The Challenge of Engaging Partners
Transforming Public Health in Kansas

By Edwin Fonner, Jr., DrPH

Turning Point is an enlightened initiative because of its inclusiveness and system-wide perspective. On a day-to-day basis, however, engaging a broadly representative group in this transformational process is very challenging. Synchronizing participants in productive, thoughtful work delivered in a timely manner requires constant effort.

One further challenge in Turning Point is managing dialogue with partners that each have responsibilities focusing on different geographic vantage points - (1) local, (2) state, and (3) those trying to create linkages between state and local partners. This article focuses on some of the constraints being experienced primarily at the local level and offers suggestions for addressing these constraints.

Barriers to Success

Shortages of talent, scarcity of resources, and an absence of proven solutions are not the most significant barriers to be faced in Kansas. Three significant, underlying barriers to success relate to (1) delivery of services, (2) allocation of resources, and (3) the nature of communications among stakeholders.

Fragmented Delivery - Delivery of public health core functions, personal care services, education, and other human services in Kansas communities, as elsewhere, is highly fragmented and varies from one community to the next. For example, multiple organizations (clinics, schools, health departments, etc.) provide immunizations locally, while records remain unconsolidated. This results in redundant service delivery and overly complex business processes. Consequently, county commissioners and taxpayers, witnessing competition and duplication of effort in their communities, express skepticism about the real need for additional resources.
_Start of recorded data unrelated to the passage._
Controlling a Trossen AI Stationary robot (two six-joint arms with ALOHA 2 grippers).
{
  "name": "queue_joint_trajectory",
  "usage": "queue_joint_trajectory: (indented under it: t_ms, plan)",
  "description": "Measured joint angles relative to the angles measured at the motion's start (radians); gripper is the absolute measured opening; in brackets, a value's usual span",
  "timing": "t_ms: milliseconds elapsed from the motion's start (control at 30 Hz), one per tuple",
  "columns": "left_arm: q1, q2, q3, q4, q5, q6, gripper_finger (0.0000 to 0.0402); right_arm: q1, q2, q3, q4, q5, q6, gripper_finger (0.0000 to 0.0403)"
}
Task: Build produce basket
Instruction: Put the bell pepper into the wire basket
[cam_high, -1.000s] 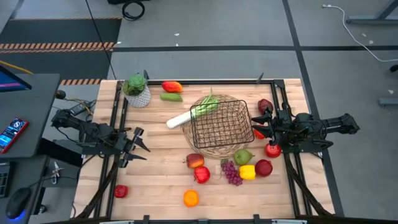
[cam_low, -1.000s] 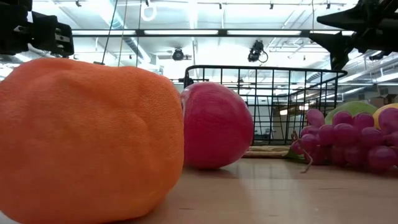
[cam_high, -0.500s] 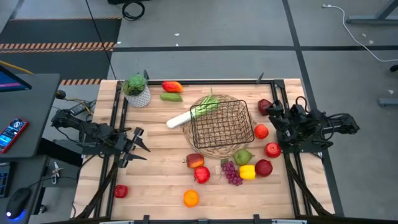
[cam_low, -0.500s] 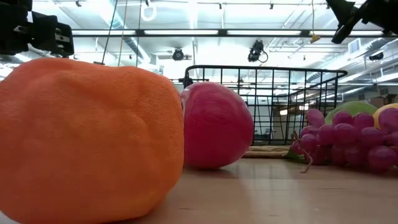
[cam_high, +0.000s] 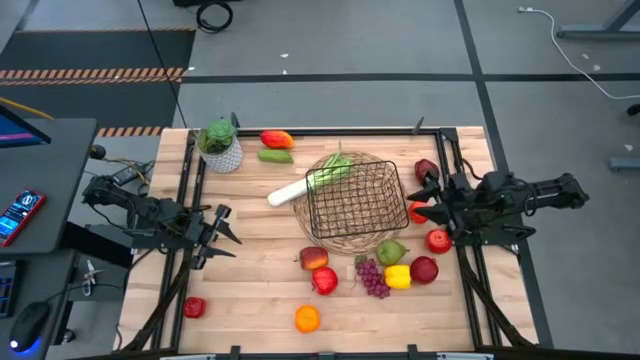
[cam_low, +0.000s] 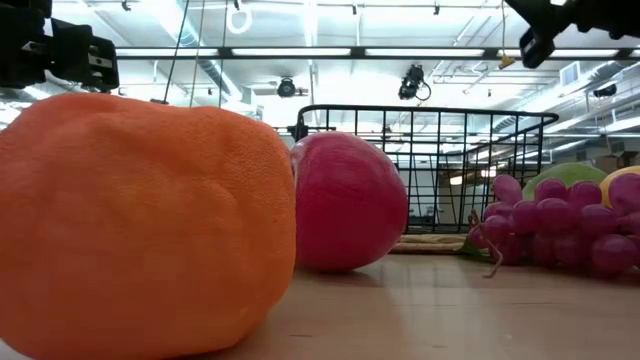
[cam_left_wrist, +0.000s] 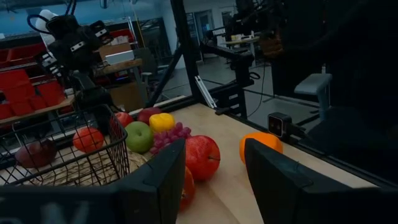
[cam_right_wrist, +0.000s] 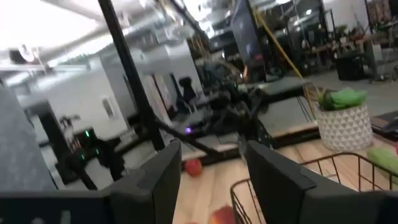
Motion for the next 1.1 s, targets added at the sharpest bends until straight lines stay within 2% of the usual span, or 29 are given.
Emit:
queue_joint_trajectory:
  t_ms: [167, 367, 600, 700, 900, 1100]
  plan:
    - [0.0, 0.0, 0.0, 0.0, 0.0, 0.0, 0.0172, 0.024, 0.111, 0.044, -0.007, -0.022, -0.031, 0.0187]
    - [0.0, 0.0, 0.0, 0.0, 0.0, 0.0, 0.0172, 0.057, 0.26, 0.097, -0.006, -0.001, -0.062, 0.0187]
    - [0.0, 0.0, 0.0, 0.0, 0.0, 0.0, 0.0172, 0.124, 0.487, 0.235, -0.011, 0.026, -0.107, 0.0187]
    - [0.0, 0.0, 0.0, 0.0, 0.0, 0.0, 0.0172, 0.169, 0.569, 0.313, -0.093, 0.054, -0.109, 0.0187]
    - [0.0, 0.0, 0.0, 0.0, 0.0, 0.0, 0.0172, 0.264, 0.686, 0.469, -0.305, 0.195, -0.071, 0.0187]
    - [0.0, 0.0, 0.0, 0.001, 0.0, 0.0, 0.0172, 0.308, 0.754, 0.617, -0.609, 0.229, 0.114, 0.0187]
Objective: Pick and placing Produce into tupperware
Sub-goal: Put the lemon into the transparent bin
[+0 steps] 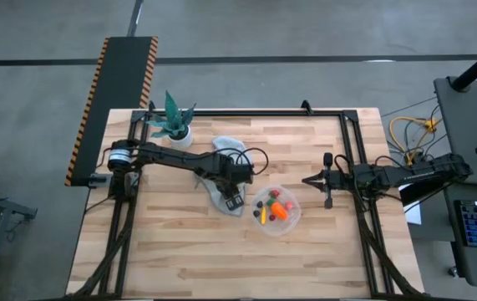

Frozen Resources - The bulk of financial and human resources continues to be allocated to the preservation of "legacy" institutional systems that may not always correlate with innovation and collaboration. Budgets in many not-for-profit organizations and government agencies may be stable or declining. Further, most local, state, and federal funding is allocated to clinical and personal care services, not to core public health functions and preventive medicine stakeholders.

Faulty Communications - It is difficult to get a group of stakeholders to set other issues aside, convene a series of meetings, and synchronize their collective efforts toward a common goal. Other than sporadic meetings, communities have few formal channels for effectively communicating, achieving consensus, and implementing coordinated efforts involving multiple institutions. In other cases, poor working relations and inertia impede cooperation. Once organized, community coalitions must decide whether to (1) concentrate resource expenditures in specific neighborhoods or across the entire community, (2) implement programs or formulate policy, and (3) let each workgroup operate independently or encourage more coordinated action.

Strategies for Overcoming Barriers

The following are strategies the Turning Point partnerships in Kansas hope to employ to enliven participation and surmount some of these barriers:

 Strategy 1
Move Toward More Unified Delivery - The Kansas partnerships hope to promote a broader enterprise-wide or community-wide definition of organization that integrates individual organizations' accountabilities. This broadened sense of enterprise lends itself to a population-based framework for organizing and financing the delivery of public health, personal health, environmental health, and other community services.

 Strategy 2
Freeing Up Assets - Once a community-wide view is accepted, organizations can begin to identify ways to free up resources from legacy appropriations. One suggestion is reconstructing business processes by simplifying and combining them across organizations. This may start with stratifying functions across organizations that manage redundant operations (like information systems).

 Strategy 3
Facilitating Communications - Examining partnership structures in Kansas (e.g., linkages between workgroup members and the quality of on-going communications) may indicate where breakdowns are occurring. Also, adopting technologies designed to  promote collaboration and stimulate a more structured dialogue among stakeholders may facilitate progress.

Addressed above are three critical factors impeding the revitalization of the public health infrastructure in many local communities: fragmented service delivery, immobilized  assets, and ineffective communications. Adoption of a community-wide perspective may promote effective communications and release vital resources for use in prevention. The challenge in Turning Point will be to empower a significant number of individuals,  assume a system-wide perspective, reach consensus, commit resources, and synchronize actions aimed at a common goal. Success will be measured by the extent to which each of these objectives is realized.

Dr. Fonner is a member of the Turning Point State Partnership in Kansas and Executive Director of the Governor's Public Health Improvement Commission.